About this task » Show every line in the entries below where the word "handed" appears.
--- Recorded data Enclosed Below ---
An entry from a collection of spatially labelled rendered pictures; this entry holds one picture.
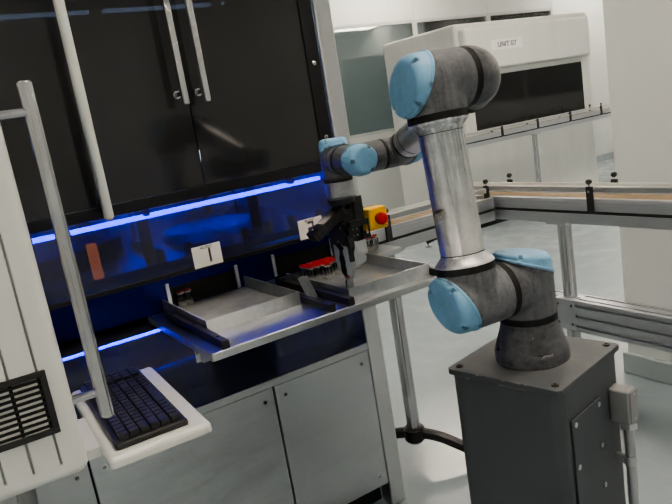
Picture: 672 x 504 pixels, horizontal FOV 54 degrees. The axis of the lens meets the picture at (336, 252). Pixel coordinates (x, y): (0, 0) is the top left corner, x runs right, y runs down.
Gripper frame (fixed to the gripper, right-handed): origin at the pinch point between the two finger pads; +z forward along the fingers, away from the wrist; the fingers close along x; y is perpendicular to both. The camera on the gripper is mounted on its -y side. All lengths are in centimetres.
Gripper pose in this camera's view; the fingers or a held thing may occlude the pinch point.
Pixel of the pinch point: (346, 274)
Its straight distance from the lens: 174.5
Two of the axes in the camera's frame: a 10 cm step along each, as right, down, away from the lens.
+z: 1.6, 9.7, 2.0
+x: -5.3, -0.9, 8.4
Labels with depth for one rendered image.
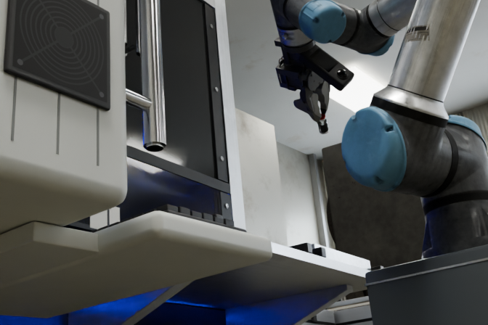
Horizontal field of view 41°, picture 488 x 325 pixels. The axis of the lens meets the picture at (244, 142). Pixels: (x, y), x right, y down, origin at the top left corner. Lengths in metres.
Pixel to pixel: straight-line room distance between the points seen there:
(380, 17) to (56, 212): 0.78
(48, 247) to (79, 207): 0.07
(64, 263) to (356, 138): 0.46
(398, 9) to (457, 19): 0.27
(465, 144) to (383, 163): 0.18
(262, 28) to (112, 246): 6.31
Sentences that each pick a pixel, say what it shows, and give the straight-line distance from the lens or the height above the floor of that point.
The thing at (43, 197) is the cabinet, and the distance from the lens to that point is 0.61.
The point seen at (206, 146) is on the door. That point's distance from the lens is 1.79.
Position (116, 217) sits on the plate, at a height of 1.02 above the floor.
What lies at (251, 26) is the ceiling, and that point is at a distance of 6.90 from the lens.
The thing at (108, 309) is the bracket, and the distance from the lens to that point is 1.22.
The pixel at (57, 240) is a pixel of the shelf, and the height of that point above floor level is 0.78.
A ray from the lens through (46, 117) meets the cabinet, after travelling 0.60.
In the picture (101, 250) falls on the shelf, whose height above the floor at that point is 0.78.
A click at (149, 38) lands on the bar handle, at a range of 0.76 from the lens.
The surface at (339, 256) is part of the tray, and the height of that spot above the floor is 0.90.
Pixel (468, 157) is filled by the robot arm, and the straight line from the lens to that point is 1.05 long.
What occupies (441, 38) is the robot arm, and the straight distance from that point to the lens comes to 0.96.
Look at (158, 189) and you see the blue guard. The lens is 1.56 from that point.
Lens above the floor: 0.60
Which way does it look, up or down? 23 degrees up
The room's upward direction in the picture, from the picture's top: 5 degrees counter-clockwise
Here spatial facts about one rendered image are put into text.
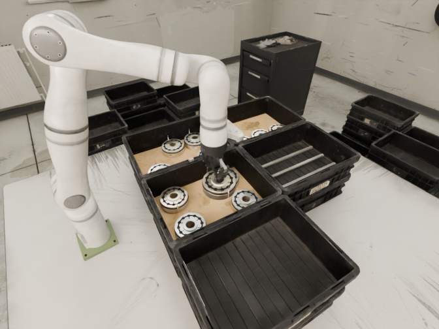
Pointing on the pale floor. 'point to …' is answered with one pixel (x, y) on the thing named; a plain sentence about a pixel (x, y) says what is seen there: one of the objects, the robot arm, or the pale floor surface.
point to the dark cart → (277, 70)
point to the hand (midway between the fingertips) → (213, 175)
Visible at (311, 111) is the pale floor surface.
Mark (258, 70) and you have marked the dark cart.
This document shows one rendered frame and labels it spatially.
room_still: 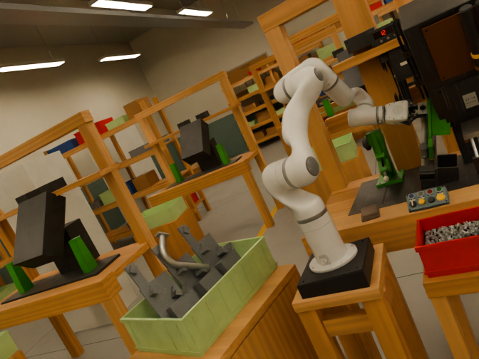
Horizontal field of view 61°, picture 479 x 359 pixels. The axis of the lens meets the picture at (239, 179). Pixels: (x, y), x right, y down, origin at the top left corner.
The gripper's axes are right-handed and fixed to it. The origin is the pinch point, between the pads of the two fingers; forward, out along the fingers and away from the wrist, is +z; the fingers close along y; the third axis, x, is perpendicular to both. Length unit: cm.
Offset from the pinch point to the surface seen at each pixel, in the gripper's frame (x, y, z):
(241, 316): -10, -96, -69
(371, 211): 1, -47, -20
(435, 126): -5.3, -11.5, 5.6
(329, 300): -24, -88, -29
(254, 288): 0, -83, -69
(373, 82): 9.5, 25.3, -22.5
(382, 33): -13.0, 35.7, -15.2
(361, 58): -8.6, 26.9, -25.0
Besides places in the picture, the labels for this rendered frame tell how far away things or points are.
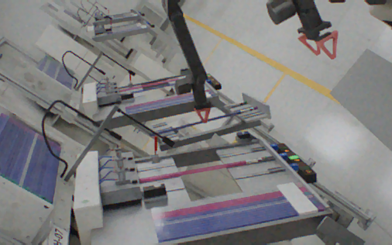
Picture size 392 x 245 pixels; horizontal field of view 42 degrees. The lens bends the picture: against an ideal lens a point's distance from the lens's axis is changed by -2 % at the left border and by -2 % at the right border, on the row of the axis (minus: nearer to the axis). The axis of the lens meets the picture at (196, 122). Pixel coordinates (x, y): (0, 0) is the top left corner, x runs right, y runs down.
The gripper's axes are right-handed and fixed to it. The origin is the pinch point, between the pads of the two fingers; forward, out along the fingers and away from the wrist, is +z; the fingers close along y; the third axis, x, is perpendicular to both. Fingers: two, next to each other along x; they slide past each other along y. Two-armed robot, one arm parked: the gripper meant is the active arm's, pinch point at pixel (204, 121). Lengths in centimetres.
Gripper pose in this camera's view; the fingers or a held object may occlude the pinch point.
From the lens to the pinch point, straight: 230.3
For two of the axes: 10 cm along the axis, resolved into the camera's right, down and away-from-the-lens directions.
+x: 9.5, -2.4, 1.8
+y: 2.3, 2.3, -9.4
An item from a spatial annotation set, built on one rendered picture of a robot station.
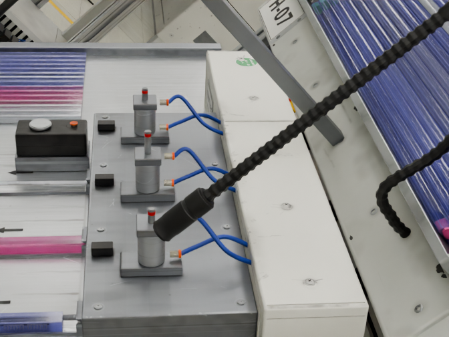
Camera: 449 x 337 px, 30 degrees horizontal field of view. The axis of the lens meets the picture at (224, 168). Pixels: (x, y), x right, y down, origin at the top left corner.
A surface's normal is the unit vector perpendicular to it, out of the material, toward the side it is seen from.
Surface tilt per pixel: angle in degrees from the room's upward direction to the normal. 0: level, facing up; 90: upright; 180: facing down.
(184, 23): 90
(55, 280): 47
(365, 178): 90
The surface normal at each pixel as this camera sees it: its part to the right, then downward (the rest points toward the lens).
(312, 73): -0.64, -0.62
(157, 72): 0.05, -0.86
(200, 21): 0.11, 0.51
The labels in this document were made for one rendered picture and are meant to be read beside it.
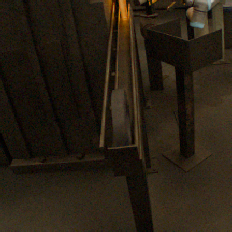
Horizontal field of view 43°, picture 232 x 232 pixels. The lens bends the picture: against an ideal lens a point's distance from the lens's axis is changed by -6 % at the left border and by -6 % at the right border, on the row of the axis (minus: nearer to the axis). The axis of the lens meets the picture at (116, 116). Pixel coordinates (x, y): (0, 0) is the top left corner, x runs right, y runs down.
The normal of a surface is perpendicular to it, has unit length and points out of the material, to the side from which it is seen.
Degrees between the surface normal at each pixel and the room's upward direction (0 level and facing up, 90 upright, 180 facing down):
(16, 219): 0
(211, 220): 0
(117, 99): 16
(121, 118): 47
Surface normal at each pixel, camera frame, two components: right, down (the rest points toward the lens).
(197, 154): -0.16, -0.83
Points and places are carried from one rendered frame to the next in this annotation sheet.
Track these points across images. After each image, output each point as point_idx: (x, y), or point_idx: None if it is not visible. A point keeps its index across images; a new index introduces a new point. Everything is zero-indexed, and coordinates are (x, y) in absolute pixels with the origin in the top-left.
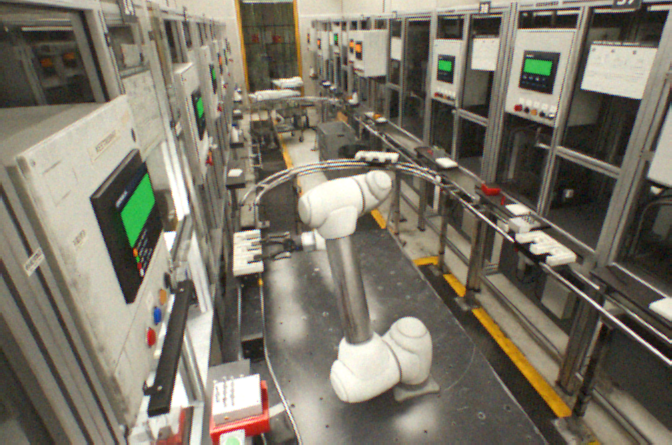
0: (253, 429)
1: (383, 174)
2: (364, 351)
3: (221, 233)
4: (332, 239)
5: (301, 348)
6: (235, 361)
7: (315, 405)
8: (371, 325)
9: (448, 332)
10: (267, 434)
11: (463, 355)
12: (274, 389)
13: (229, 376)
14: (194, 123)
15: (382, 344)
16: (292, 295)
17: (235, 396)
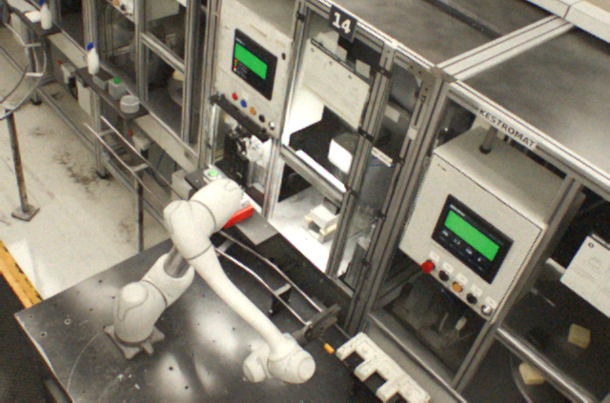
0: None
1: (172, 207)
2: (166, 254)
3: (447, 392)
4: None
5: (246, 330)
6: (294, 300)
7: (205, 290)
8: (166, 262)
9: (97, 399)
10: (229, 263)
11: (80, 373)
12: (245, 291)
13: (259, 231)
14: (429, 210)
15: (154, 271)
16: (301, 391)
17: None
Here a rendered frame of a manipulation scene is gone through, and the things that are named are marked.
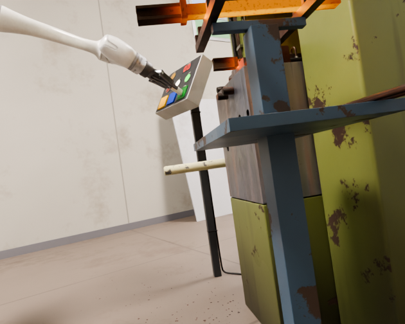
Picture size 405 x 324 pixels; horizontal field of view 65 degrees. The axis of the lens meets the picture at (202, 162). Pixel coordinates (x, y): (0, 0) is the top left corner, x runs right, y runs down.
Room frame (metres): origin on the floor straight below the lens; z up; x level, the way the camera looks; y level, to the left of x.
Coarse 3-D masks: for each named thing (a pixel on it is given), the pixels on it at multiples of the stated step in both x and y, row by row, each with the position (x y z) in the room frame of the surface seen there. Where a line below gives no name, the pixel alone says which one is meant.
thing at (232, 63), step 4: (212, 60) 1.22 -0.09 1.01; (216, 60) 1.21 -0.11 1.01; (220, 60) 1.21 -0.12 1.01; (224, 60) 1.22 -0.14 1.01; (228, 60) 1.22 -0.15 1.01; (232, 60) 1.22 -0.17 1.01; (236, 60) 1.21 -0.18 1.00; (216, 64) 1.21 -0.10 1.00; (220, 64) 1.21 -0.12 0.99; (224, 64) 1.22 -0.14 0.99; (228, 64) 1.22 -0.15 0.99; (232, 64) 1.22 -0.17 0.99; (236, 64) 1.21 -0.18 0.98; (216, 68) 1.20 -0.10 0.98; (220, 68) 1.20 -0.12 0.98; (224, 68) 1.21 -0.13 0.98; (228, 68) 1.21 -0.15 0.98; (232, 68) 1.22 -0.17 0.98
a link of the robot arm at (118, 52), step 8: (104, 40) 1.38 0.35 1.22; (112, 40) 1.38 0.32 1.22; (120, 40) 1.41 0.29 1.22; (104, 48) 1.38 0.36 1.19; (112, 48) 1.39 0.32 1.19; (120, 48) 1.40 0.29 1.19; (128, 48) 1.42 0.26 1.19; (112, 56) 1.40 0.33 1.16; (120, 56) 1.41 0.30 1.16; (128, 56) 1.42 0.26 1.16; (120, 64) 1.44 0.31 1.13; (128, 64) 1.45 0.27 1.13
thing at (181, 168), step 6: (198, 162) 1.56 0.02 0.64; (204, 162) 1.56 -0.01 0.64; (210, 162) 1.56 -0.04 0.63; (216, 162) 1.56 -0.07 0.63; (222, 162) 1.57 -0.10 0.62; (168, 168) 1.52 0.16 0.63; (174, 168) 1.52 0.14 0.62; (180, 168) 1.53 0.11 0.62; (186, 168) 1.53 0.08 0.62; (192, 168) 1.54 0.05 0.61; (198, 168) 1.55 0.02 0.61; (204, 168) 1.56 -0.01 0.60; (210, 168) 1.57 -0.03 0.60; (168, 174) 1.53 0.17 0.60
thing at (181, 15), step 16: (240, 0) 0.66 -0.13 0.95; (256, 0) 0.67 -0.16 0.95; (272, 0) 0.67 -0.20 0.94; (288, 0) 0.67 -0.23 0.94; (336, 0) 0.69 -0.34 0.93; (144, 16) 0.64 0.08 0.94; (160, 16) 0.64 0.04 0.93; (176, 16) 0.64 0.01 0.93; (192, 16) 0.66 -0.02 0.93; (224, 16) 0.68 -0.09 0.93
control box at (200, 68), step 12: (192, 60) 1.71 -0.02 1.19; (204, 60) 1.65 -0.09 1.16; (180, 72) 1.79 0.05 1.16; (192, 72) 1.64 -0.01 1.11; (204, 72) 1.64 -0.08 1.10; (180, 84) 1.71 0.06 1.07; (192, 84) 1.59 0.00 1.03; (204, 84) 1.64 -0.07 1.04; (168, 96) 1.77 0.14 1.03; (192, 96) 1.58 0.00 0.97; (168, 108) 1.72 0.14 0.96; (180, 108) 1.68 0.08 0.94; (192, 108) 1.64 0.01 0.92
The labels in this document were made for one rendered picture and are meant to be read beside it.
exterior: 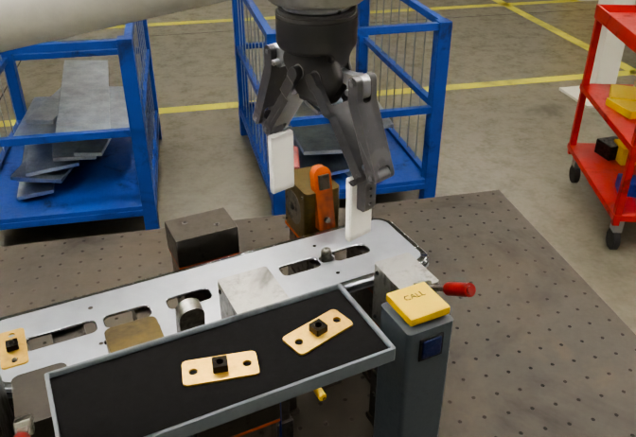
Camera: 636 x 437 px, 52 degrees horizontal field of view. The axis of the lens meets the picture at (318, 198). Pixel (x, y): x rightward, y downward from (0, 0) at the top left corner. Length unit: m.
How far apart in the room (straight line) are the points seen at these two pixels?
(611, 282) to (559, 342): 1.51
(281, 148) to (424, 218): 1.23
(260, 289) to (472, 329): 0.71
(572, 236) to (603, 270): 0.27
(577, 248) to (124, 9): 2.94
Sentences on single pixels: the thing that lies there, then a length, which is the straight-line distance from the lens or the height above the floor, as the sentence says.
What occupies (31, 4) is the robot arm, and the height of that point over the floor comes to 1.60.
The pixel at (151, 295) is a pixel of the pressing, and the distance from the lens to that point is 1.15.
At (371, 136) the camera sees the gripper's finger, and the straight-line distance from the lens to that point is 0.59.
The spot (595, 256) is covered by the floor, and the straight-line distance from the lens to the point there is 3.20.
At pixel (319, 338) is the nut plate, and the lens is 0.79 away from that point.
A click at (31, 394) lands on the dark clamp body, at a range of 0.91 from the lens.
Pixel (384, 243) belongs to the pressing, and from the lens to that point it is 1.25.
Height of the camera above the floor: 1.69
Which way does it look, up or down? 30 degrees down
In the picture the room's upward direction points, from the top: straight up
--- End of Enclosed Recorded data ---
Written answer »
Gripper frame (fixed to the gripper, right-handed): origin at the pinch point between the two finger pads; +z forward along the fingers, away from the wrist; the fingers close along x; y is perpendicular to both. The camera on the gripper is mounted on its -y side. All lengths are in centimetres.
The gripper's axes are right-handed and fixed to it. The origin is the pinch point, between the pads of the two fingers; forward, out along the fingers and away from the wrist, is +z; the fingers close along y; the third axis, x, is perpendicular to both. Length unit: cm.
The gripper's axes are right-handed and fixed to it. The origin is the pinch point, between the pads of the two fingers; forward, out along the fingers and away from the wrist, is +z; the fingers close along y; the third axis, x, is perpendicular to both. Fingers: two, next to each other along x; they slide past each other along y. Two-armed robot, one arm parked: the gripper meant is the active arm's, pinch point at pixel (204, 121). Lengths in centimetres.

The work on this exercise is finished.